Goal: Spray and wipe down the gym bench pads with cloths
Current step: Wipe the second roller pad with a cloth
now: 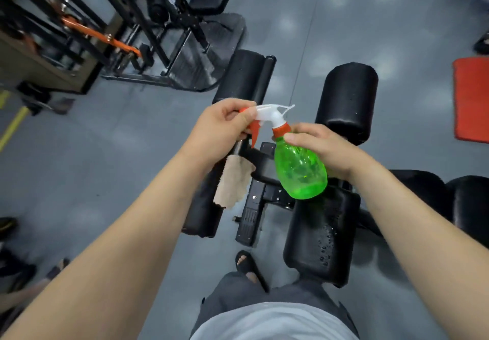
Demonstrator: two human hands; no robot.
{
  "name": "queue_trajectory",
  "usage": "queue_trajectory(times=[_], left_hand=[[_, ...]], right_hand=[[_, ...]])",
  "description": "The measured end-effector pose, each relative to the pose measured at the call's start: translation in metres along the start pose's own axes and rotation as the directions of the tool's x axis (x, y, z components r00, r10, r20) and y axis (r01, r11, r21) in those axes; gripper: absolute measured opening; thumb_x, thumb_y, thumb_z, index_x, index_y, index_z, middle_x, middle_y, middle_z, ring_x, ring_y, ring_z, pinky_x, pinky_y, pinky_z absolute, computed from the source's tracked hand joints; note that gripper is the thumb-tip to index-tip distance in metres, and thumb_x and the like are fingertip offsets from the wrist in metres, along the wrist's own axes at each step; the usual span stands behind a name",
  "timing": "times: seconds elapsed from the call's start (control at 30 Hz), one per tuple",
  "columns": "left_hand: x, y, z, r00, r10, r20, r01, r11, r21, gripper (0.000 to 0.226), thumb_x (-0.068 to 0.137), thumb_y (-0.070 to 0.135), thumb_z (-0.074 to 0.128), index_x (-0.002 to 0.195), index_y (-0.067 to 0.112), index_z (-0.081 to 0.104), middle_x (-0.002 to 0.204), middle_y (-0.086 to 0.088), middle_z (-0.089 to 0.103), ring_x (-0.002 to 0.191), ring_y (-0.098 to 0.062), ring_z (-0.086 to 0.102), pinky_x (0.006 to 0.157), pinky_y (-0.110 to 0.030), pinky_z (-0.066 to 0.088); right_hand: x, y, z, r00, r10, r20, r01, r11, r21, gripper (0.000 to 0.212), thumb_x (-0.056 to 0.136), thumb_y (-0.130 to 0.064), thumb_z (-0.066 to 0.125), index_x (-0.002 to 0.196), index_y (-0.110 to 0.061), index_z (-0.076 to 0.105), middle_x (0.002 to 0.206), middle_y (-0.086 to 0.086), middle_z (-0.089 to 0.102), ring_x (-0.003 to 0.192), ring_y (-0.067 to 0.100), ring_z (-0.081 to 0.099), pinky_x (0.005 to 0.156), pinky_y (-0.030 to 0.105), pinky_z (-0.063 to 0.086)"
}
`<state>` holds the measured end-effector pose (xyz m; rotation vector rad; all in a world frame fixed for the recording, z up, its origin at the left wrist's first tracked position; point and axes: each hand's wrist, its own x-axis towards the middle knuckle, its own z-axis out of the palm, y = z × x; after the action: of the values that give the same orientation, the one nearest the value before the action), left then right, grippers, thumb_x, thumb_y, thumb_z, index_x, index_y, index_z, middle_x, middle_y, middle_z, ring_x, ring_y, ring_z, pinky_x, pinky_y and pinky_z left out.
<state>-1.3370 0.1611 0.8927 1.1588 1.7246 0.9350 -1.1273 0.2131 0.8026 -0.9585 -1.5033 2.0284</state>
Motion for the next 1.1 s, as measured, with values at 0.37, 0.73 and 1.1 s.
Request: queue_trajectory(times=[0.37, 0.73, 1.1], left_hand=[[0.047, -0.063, -0.058, 0.914, -0.22, -0.341, 0.233, 0.972, -0.001, 0.016, 0.094, 0.018, 0.051, 0.094, 0.015, 0.067, 0.094, 0.0, 0.073, 0.079, -0.013, 0.06, 0.076, -0.029, 0.051], [0.127, -0.1, -0.044, 0.944, -0.089, -0.318, 0.198, 0.924, 0.327, 0.02, 0.092, 0.02, 0.049, 0.109, 0.024, 0.058, 0.114, 0.004, 0.054, 0.117, -0.022, 0.052, 0.092, -0.029, 0.042], [0.145, -0.134, -0.022, 0.951, -0.004, -0.31, 0.164, 0.855, 0.493, 0.058, 0.1, 0.038, 0.046, 0.152, 0.017, 0.032, 0.155, 0.002, 0.028, 0.12, -0.027, 0.054, 0.085, -0.037, 0.04]], right_hand=[[0.047, -0.021, 0.003, 0.979, 0.088, -0.182, -0.045, 0.973, 0.228, 0.01, 0.095, -0.023, 0.066, 0.102, -0.018, 0.061, 0.095, 0.007, 0.073, 0.072, 0.017, 0.068, 0.07, 0.033, 0.056], [0.092, -0.047, -0.005, 0.963, 0.187, -0.193, -0.187, 0.982, 0.016, 0.039, 0.095, -0.034, 0.068, 0.118, -0.003, 0.064, 0.102, 0.018, 0.064, 0.09, 0.03, 0.064, 0.086, 0.044, 0.055], [0.131, -0.077, -0.012, 0.946, 0.291, -0.142, -0.308, 0.944, -0.117, 0.026, 0.088, -0.033, 0.075, 0.112, -0.024, 0.072, 0.094, 0.007, 0.07, 0.082, 0.021, 0.068, 0.079, 0.035, 0.055]])
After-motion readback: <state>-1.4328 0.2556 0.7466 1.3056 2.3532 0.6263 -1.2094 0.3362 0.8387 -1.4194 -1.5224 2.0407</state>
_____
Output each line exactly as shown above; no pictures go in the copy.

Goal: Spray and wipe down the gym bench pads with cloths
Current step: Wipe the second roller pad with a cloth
now: 
Demonstrator: two human hands; no robot.
{
  "name": "queue_trajectory",
  "usage": "queue_trajectory(times=[_], left_hand=[[_, ...]], right_hand=[[_, ...]])",
  "description": "The measured end-effector pose, each relative to the pose measured at the call's start: translation in metres along the start pose's own axes and rotation as the directions of the tool's x axis (x, y, z components r00, r10, r20) and y axis (r01, r11, r21) in those axes; gripper: absolute measured opening; thumb_x, thumb_y, thumb_z, index_x, index_y, index_z, middle_x, middle_y, middle_z, ring_x, ring_y, ring_z, pinky_x, pinky_y, pinky_z absolute, computed from the source's tracked hand joints; note that gripper is the thumb-tip to index-tip distance in metres, and thumb_x and the like are fingertip offsets from the wrist in metres, along the wrist's own axes at each step; the usual span stands behind a name",
  "timing": "times: seconds elapsed from the call's start (control at 30 Hz), one per tuple",
  "columns": "left_hand: x, y, z, r00, r10, r20, r01, r11, r21, gripper (0.000 to 0.226), thumb_x (-0.068 to 0.137), thumb_y (-0.070 to 0.135), thumb_z (-0.074 to 0.128), index_x (-0.002 to 0.195), index_y (-0.067 to 0.112), index_z (-0.081 to 0.104), middle_x (-0.002 to 0.204), middle_y (-0.086 to 0.088), middle_z (-0.089 to 0.103), ring_x (-0.002 to 0.191), ring_y (-0.098 to 0.062), ring_z (-0.086 to 0.102), pinky_x (0.006 to 0.157), pinky_y (-0.110 to 0.030), pinky_z (-0.066 to 0.088); right_hand: x, y, z, r00, r10, r20, r01, r11, r21, gripper (0.000 to 0.212), thumb_x (-0.056 to 0.136), thumb_y (-0.130 to 0.064), thumb_z (-0.066 to 0.125), index_x (-0.002 to 0.196), index_y (-0.110 to 0.061), index_z (-0.076 to 0.105), middle_x (0.002 to 0.206), middle_y (-0.086 to 0.086), middle_z (-0.089 to 0.102), ring_x (-0.003 to 0.192), ring_y (-0.067 to 0.100), ring_z (-0.081 to 0.099), pinky_x (0.005 to 0.156), pinky_y (-0.030 to 0.105), pinky_z (-0.063 to 0.086)"
}
`<state>` holds the measured end-effector pose (xyz m; rotation vector rad; all in a world frame fixed for the recording, z up, its origin at the left wrist's first tracked position; point and axes: each hand's wrist, its own x-axis towards the middle knuckle, its own z-axis out of the palm, y = z × x; after the action: of the values that give the same orientation, the one nearest the value before the action), left then right, grippers, thumb_x, thumb_y, thumb_z, index_x, index_y, index_z, middle_x, middle_y, middle_z, ring_x, ring_y, ring_z, pinky_x, pinky_y and pinky_z left out.
<state>-1.3370 0.1611 0.8927 1.1588 1.7246 0.9350 -1.1273 0.2131 0.8026 -0.9585 -1.5033 2.0284</state>
Motion for the next 1.1 s, as measured, with values at 0.37, 0.73 and 1.1 s.
Request: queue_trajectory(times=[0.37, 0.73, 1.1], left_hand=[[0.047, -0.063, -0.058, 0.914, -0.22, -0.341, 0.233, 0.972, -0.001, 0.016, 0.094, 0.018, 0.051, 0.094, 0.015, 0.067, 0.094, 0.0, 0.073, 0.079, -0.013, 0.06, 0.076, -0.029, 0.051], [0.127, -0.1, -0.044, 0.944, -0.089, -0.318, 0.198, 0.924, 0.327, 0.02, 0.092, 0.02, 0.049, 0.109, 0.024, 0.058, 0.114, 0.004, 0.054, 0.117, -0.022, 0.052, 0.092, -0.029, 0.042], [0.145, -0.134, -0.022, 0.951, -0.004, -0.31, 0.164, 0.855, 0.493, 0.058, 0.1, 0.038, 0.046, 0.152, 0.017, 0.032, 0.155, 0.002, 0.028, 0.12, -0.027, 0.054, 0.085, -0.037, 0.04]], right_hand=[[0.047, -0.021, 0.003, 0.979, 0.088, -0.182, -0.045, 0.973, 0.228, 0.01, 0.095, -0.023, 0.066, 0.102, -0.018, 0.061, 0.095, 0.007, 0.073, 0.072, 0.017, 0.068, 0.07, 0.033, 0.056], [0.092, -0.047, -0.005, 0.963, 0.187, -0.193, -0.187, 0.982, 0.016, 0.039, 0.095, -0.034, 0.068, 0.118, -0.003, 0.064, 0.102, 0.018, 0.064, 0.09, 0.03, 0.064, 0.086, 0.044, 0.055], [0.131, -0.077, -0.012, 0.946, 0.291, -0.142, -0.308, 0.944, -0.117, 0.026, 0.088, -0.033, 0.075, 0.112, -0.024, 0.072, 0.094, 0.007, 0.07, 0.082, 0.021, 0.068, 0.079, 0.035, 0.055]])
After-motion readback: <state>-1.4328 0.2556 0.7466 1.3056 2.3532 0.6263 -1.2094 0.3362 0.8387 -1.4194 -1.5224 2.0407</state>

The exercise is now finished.